BEGIN

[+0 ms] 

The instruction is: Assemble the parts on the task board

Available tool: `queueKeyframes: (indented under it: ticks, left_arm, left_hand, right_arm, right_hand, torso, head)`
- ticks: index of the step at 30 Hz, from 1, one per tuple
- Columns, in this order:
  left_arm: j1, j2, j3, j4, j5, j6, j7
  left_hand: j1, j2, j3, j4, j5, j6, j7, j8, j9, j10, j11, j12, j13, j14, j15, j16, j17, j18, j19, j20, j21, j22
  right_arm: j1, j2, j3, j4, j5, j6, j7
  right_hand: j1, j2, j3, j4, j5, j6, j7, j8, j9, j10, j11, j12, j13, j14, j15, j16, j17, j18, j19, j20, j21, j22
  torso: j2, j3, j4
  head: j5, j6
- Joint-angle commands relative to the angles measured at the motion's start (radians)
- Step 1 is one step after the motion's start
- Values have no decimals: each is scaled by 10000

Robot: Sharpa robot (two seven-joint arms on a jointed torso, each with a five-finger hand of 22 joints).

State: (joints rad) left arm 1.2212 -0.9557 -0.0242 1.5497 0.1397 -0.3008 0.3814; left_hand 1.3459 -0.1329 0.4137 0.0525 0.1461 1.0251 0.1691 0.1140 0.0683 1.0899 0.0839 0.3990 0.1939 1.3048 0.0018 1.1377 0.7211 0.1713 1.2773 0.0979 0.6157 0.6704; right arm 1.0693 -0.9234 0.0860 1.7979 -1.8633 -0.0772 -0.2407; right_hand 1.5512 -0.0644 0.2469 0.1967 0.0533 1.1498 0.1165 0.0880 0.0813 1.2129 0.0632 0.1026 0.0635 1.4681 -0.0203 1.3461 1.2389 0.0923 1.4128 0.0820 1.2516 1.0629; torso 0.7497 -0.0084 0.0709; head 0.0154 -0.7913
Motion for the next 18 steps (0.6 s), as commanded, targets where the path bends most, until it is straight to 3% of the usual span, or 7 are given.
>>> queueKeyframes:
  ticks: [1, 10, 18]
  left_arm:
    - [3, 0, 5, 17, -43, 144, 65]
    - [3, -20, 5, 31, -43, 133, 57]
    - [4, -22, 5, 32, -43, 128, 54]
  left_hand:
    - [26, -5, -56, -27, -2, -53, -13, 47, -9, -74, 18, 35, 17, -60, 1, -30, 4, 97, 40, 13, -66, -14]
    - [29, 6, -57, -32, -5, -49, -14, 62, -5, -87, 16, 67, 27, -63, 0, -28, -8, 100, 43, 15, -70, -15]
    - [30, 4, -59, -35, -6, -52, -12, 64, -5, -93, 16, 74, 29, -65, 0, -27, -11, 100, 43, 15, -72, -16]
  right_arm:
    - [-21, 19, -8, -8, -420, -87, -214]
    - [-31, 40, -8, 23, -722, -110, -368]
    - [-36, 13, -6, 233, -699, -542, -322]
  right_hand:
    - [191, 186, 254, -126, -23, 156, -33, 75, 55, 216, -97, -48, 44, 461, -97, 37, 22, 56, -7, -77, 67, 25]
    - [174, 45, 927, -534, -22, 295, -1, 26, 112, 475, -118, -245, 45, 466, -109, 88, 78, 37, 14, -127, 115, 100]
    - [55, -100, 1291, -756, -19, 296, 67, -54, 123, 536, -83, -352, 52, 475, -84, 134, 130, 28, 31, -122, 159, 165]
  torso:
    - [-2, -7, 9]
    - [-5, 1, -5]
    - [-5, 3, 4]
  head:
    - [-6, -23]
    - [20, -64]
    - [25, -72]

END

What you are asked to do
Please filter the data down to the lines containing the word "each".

Solution
- Values have no decimals: each is scaled by 10000
Robot: Sharpa robot (two seven-joint arms on a jointed torso, each with a five-finger hand of 22 joints).

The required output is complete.